Growth fuelled by expansion in manufacturing and services sectors.
The UK economy resumed growth by less than economists forecast in the fourth quarter as service industries and manufacturing expanded just enough to pull Britain out of its longest recession on record.
Gross domestic product rose 0.1 per cent from the third quarter, the Office for National Statistics said today in London. The median forecast in a Bloomberg News survey of 33 economists was for a 0.4 per cent increase and the lowest prediction was for a result of 0.2 per cent.
Bank of England policy makers will study the data as they assess the strength of the recovery and decide next week whether to halt bond purchases and prepare to withdraw emergency stimulus measures. The weakness of the pickup may hamper Prime Minister Gordon Brown’s efforts to win an election by June as he campaigns on his plans to curb the budget deficit.

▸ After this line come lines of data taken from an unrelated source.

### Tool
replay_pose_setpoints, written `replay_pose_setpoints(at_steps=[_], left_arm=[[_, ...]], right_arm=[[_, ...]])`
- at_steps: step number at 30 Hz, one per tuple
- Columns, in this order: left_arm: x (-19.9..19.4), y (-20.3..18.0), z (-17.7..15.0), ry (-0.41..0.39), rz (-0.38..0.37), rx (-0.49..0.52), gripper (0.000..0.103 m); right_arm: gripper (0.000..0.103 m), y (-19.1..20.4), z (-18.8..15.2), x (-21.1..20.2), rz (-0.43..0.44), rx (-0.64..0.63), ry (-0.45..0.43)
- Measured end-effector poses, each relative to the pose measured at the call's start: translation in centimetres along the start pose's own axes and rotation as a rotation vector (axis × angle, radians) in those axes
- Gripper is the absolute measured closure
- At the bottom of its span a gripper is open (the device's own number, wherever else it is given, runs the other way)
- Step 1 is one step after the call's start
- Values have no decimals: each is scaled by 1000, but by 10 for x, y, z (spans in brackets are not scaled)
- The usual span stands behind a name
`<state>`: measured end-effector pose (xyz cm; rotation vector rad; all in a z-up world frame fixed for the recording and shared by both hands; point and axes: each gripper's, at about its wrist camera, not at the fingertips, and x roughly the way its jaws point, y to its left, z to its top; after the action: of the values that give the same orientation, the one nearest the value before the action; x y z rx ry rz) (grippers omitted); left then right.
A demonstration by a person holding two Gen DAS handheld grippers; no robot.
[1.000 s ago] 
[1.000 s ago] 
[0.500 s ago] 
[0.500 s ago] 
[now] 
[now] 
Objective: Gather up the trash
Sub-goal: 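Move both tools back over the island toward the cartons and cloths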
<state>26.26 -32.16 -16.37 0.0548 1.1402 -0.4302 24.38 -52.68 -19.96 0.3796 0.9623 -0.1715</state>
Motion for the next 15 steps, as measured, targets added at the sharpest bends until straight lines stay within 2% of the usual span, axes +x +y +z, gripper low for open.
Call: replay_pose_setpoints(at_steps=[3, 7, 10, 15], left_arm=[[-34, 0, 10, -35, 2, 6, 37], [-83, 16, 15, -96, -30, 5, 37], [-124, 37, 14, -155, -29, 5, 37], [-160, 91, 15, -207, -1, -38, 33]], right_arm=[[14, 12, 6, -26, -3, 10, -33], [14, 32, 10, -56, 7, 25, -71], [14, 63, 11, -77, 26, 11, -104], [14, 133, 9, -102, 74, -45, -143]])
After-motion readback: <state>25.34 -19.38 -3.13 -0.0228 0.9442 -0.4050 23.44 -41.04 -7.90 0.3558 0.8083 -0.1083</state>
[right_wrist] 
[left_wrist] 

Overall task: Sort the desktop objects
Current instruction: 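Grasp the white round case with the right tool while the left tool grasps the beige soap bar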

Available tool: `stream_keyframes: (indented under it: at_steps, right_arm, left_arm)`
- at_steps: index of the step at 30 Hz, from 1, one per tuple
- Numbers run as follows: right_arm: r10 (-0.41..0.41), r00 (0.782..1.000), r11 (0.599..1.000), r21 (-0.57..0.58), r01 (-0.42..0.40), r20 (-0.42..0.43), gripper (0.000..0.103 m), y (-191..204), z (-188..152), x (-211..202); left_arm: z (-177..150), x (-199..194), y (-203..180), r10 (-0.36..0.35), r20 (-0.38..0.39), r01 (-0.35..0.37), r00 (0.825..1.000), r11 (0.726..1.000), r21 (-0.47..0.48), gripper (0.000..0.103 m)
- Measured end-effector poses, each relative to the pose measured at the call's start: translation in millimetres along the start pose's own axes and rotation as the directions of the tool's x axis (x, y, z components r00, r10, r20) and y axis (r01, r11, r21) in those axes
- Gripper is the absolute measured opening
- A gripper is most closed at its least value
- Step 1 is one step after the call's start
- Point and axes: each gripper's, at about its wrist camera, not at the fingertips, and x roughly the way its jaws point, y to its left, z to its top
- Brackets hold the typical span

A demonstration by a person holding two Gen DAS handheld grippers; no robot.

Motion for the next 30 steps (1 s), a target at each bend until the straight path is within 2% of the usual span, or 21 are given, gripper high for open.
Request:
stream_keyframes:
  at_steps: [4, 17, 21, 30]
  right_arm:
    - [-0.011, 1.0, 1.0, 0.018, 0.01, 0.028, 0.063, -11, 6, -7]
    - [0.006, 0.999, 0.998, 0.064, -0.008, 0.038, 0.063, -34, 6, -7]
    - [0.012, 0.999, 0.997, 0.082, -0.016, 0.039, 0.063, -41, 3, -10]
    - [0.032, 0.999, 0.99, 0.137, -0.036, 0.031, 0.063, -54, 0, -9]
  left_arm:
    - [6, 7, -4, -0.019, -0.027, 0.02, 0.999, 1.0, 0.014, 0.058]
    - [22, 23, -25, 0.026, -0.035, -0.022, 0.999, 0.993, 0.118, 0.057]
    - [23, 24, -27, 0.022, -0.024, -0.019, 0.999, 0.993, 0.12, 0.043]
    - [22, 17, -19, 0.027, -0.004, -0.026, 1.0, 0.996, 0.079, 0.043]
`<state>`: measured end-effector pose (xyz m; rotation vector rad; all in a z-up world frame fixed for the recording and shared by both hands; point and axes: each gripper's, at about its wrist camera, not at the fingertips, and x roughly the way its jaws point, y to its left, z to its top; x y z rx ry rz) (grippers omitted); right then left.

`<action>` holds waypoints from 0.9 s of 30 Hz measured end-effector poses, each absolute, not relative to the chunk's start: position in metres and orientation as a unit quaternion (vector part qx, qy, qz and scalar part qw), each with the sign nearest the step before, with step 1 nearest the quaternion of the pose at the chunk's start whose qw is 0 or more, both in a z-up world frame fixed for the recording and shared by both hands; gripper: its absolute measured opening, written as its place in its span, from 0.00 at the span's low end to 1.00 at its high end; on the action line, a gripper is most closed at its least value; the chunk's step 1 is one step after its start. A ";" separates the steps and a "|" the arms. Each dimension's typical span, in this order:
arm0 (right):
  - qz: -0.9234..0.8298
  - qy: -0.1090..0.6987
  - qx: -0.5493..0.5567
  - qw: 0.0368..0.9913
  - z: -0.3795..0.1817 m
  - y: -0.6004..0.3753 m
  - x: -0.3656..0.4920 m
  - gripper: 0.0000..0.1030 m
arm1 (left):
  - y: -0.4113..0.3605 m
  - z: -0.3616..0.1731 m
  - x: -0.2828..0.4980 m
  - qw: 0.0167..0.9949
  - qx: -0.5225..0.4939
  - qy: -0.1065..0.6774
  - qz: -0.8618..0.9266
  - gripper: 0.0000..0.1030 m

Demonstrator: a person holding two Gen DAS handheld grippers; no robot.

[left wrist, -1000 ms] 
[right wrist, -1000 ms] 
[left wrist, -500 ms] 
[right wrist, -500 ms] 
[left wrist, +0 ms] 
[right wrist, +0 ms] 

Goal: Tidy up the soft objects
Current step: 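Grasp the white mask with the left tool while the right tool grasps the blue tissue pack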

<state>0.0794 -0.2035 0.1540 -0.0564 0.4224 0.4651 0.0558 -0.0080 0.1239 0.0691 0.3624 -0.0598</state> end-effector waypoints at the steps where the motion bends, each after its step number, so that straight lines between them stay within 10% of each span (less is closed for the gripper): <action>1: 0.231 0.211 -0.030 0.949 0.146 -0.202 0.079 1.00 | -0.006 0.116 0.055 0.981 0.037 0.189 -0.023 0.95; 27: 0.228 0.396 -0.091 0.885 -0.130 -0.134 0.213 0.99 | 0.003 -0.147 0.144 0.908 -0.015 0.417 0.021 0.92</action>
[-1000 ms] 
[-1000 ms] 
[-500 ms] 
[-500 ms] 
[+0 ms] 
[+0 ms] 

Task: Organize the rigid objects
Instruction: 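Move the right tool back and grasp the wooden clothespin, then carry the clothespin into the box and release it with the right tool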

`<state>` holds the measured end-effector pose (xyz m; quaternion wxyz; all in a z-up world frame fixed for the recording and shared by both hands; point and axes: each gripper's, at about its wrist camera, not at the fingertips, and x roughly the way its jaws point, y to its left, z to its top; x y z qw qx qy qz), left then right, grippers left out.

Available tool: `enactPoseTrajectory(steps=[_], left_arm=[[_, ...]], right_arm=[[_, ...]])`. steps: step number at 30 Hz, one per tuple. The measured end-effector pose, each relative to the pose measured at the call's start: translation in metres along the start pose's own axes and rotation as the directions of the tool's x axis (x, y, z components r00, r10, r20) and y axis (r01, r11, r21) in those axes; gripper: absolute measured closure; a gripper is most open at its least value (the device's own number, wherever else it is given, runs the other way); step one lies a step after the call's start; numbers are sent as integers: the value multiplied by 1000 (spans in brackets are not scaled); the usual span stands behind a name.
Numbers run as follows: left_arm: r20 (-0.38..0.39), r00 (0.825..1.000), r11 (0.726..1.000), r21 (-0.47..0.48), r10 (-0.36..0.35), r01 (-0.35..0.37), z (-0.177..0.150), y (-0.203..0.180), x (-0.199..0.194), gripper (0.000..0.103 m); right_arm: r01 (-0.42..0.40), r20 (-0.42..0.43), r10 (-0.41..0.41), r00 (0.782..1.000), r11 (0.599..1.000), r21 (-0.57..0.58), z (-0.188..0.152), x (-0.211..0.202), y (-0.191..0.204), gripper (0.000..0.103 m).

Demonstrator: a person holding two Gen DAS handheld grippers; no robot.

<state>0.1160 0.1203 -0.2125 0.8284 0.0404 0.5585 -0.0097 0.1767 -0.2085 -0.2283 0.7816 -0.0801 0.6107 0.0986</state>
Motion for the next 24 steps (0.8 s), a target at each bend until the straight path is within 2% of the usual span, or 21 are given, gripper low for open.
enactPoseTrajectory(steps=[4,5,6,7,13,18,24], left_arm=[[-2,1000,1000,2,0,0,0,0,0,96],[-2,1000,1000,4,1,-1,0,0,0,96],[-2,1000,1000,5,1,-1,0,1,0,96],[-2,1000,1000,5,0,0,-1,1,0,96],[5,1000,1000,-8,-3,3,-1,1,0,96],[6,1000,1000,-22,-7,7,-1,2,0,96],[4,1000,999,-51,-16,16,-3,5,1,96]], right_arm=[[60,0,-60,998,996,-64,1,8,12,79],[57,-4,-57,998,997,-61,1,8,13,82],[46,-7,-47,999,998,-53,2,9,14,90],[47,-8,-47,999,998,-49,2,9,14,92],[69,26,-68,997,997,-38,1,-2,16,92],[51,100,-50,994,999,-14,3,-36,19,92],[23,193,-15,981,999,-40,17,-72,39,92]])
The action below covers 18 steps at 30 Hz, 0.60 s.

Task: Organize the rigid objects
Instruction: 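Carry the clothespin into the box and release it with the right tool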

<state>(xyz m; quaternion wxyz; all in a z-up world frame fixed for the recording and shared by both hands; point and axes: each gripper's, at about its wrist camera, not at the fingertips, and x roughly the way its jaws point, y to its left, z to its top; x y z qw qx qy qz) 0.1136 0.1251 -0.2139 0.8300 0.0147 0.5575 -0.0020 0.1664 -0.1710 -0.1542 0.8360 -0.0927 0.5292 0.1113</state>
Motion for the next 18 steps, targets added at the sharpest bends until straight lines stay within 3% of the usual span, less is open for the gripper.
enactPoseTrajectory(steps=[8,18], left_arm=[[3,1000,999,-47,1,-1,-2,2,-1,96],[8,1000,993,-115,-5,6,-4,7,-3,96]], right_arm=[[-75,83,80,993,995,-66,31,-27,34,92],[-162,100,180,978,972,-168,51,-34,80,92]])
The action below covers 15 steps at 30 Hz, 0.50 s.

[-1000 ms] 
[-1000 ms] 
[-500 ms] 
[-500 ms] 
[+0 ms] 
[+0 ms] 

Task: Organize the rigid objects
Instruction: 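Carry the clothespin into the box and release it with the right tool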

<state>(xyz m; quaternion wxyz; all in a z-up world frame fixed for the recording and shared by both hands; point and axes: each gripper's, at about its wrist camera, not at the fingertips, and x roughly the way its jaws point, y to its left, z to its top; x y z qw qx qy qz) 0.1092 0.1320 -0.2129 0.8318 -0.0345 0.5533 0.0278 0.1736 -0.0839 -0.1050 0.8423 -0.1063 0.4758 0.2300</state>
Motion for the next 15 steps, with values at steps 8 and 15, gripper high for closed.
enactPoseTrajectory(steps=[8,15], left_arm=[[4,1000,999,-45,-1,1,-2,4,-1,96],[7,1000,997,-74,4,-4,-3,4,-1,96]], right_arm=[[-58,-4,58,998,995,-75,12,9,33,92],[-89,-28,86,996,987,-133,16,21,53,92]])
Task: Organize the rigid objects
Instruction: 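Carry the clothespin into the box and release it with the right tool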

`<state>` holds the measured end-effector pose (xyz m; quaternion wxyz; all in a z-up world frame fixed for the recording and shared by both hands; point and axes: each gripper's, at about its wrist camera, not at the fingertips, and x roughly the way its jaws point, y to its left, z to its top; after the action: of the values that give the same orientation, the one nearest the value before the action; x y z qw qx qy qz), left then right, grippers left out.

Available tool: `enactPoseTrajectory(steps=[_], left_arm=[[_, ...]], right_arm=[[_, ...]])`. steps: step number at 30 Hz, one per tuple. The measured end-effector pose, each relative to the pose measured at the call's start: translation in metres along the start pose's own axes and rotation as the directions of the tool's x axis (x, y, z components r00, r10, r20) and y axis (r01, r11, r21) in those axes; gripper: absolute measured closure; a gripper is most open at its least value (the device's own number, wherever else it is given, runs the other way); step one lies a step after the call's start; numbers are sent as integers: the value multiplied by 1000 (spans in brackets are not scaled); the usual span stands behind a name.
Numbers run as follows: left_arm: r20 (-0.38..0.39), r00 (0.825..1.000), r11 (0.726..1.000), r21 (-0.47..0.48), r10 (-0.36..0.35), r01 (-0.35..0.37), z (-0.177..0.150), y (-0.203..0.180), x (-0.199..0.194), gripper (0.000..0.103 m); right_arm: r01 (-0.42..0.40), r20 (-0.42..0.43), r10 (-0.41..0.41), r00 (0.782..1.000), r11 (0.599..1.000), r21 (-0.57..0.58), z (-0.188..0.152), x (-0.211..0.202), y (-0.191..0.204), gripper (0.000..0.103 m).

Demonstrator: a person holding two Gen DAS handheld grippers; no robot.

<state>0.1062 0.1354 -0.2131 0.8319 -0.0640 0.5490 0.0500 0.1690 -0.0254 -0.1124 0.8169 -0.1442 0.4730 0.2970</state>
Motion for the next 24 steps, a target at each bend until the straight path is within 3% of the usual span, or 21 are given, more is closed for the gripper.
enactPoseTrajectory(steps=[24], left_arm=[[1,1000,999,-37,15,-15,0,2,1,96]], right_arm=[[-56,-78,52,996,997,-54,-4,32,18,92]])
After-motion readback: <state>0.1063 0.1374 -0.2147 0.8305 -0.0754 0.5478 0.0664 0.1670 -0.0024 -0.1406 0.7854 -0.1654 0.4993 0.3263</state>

“It’s clearly disappointing,” said Simon Hayes, chief UK economist at Barclays Capital and a former Bank of England official. “The recovery is going to be uneven. I think the Bank of England will halt quantitative easing in February, but if we don’t see sustained growth it’s likely we may see them extend it in the middle of the year.”
The pound fell as much as 0.4 per cent after the release and traded at $1.61 as of 9.44 am in London. The yield on the two-year government bond was down 1 basis point at 1.2 per cent.
The recession, which lasted for six consecutive quarters, has shaved 6 per cent off GDP, the statistics office said. The economy shrank 4.8 per cent in 2009, the biggest annual drop since records began in 1949, officials said.
The economy contracted 3.2 per cent from a year earlier in the fourth quarter, compared with a median decline of 3 per cent forecast in a Bloomberg News survey of 30 economists.
The data, the first for the fourth quarter from a Group of Seven nation, means Britain is the last of them to exit the recession sparked by the worst financial crisis since the Great Depression. The US will release GDP data for the fourth quarter on January 29.
Brown said yesterday he is confident the UK is emerging from recession, though the economy “remains fragile” and the biggest mistake Britain could make would be to withdraw economic stimulus measures too early. Brown and Conservative leader David Cameron are battling to convince voters they are best placed to cut the ballooning budget deficit without hurting the economic recovery.
Services, which make up 76 per cent of GDP, expanded 0.1 per cent on the quarter. Industrial production grew 0.1 per cent and within that, manufacturing rose 0.4 per cent, the statistics office said. Construction output stayed unchanged from the previous three months.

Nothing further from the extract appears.